Abstract

Achieving satisfactory nipple esthetics following skin-sparing or nipple-sparing mastectomy is an important element of ensuring positive patient outcomes. Several techniques used to reconstruct the nipple–areolar complex have been described in previous literature and have had success in securing good cosmetic outcomes. For patients with macrothelia, surgeons may employ a number of options in reducing nipple size. Existing studies have shown common preferences among individuals surveyed regarding breast cosmesis, specifically related to the nipples and areolae. However, for individuals with disproportionately large areolae following areolar-sparing mastectomy, there is scant literature to suggest methods of reducing the size of the areolae, and current practice appears to be based upon fixed diameters of areolar sizers. In this technical report, we describe a suture-only technique that successfully reduced areola diameter and recreated the appearance of a nipple with a small central projection following areolar-sparing mastectomy.

Introduction

Over the past four decades, many methods of varying complexity have been created in pursuit of finding an ideal method for closing breast wounds after surgical procedures that involve removal of the nipple or areolae [1, 2]. While this is straightforward in patients with a common-sized areola, this becomes more difficult to perform areolar-sparing mastectomies in patients with large areolae. The degree of difficulty in achieving a cosmetically favorable result after these types of operations has prompted academic investigation well beyond the operative arena into areas such as 3D printing [3].

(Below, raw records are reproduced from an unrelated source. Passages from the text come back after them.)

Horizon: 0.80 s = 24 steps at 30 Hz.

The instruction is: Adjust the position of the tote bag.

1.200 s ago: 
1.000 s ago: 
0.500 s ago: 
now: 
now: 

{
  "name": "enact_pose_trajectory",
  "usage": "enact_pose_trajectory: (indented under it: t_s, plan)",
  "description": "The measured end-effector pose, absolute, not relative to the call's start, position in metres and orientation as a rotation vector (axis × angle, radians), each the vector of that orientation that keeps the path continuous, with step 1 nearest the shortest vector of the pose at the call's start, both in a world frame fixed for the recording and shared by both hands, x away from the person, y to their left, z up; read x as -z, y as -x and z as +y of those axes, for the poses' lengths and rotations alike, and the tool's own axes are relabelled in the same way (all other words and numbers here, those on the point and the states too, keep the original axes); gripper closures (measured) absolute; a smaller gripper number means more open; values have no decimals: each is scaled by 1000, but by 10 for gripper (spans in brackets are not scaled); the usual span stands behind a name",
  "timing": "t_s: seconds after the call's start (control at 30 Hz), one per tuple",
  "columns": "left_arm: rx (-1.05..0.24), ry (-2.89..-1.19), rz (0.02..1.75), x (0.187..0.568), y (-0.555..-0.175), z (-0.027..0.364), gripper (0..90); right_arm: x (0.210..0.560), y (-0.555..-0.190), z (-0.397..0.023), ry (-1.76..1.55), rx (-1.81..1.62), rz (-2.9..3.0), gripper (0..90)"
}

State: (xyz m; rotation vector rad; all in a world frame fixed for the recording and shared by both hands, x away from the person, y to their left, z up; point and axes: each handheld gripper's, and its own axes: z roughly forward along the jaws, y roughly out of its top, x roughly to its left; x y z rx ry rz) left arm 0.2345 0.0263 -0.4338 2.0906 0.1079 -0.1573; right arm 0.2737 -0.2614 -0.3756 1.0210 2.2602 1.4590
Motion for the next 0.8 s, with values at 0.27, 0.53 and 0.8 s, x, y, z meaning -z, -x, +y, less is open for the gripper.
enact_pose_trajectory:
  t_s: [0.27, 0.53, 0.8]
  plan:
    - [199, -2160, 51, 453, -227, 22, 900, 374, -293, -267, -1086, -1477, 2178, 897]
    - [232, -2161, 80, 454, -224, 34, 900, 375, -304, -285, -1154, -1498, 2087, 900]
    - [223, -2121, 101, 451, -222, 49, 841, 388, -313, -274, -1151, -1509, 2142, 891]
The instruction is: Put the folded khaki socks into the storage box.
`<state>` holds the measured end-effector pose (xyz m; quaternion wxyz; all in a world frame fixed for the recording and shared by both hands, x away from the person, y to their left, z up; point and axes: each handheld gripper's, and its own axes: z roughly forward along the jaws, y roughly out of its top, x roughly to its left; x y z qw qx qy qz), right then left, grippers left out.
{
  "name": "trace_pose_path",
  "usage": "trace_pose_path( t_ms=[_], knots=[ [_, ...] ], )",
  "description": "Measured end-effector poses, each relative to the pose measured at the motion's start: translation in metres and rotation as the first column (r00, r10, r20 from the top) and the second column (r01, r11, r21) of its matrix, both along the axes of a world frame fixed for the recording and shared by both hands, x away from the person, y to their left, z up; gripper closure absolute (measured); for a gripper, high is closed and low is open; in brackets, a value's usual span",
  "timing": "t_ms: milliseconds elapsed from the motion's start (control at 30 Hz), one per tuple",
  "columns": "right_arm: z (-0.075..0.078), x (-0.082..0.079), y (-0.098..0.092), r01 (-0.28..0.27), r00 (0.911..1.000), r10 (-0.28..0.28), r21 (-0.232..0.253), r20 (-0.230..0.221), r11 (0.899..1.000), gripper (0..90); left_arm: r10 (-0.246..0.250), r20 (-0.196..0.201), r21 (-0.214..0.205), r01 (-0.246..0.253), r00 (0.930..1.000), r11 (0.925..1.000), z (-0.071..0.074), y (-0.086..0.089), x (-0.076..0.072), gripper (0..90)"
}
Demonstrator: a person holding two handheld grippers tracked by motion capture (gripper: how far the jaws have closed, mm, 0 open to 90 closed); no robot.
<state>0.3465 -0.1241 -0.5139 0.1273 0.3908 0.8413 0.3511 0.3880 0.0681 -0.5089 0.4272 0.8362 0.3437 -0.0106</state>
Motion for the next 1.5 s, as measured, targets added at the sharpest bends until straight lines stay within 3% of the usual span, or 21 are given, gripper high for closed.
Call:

Given the increased number of patients undergoing nipple-sparing and areolar­sparing mastectomies in recent years, a reliable method is needed for surgeons at institutions where advanced technologies may not be available, such as rural hospitals [4]. In this technical report, we describe a novel, easy-to-perform method for areolar reduction areolar-sparing mastectomy requiring only Vicryl and nylon suture.

Case presentation

The patient is a 48-year-old female who presented to our clinic from a rural town in 2022 to discuss options for breast reconstruction following bilateral mastectomy in the setting of invasive lobular carcinoma of the right breast. She was determined to be a candidate for nipple-sparing mastectomy; however, she was unhappy with the size of her areolae and expressed a strong desire for concomitant removal of ductal tissue. The patient ultimately elected for bilateral areolar-sparing mastectomy with direct-to-implant reconstruction and a plan was made to reduce the size of her areolae and then close the remaining areolar tissue in a centripetal fashion. Though there was no intention to reconstruct her nipple formally, we believed this type of closure would be a satisfactory alternative as it would provide layered closure of the surgical wounds and provide a small amount of projection centrally in the position of the nipple. Three weeks after her initial consultation, she underwent direct-to-implant reconstruction with areolar reduction centripetal areolar closure following the performance of an initial bilateral nipple-sparing mastectomy by the breast surgeon.

Methods

First, the outside of the areola was marked, and then another marking was made circumferentially 2 cm within the outer areolar border (Fig. 1). The central area including the nipple and excess areola was then excised down to the level of the sizer, ensuring removal of the nipple and underlying ductal tissue while leaving a cuff of dermis superficially (Fig. 1).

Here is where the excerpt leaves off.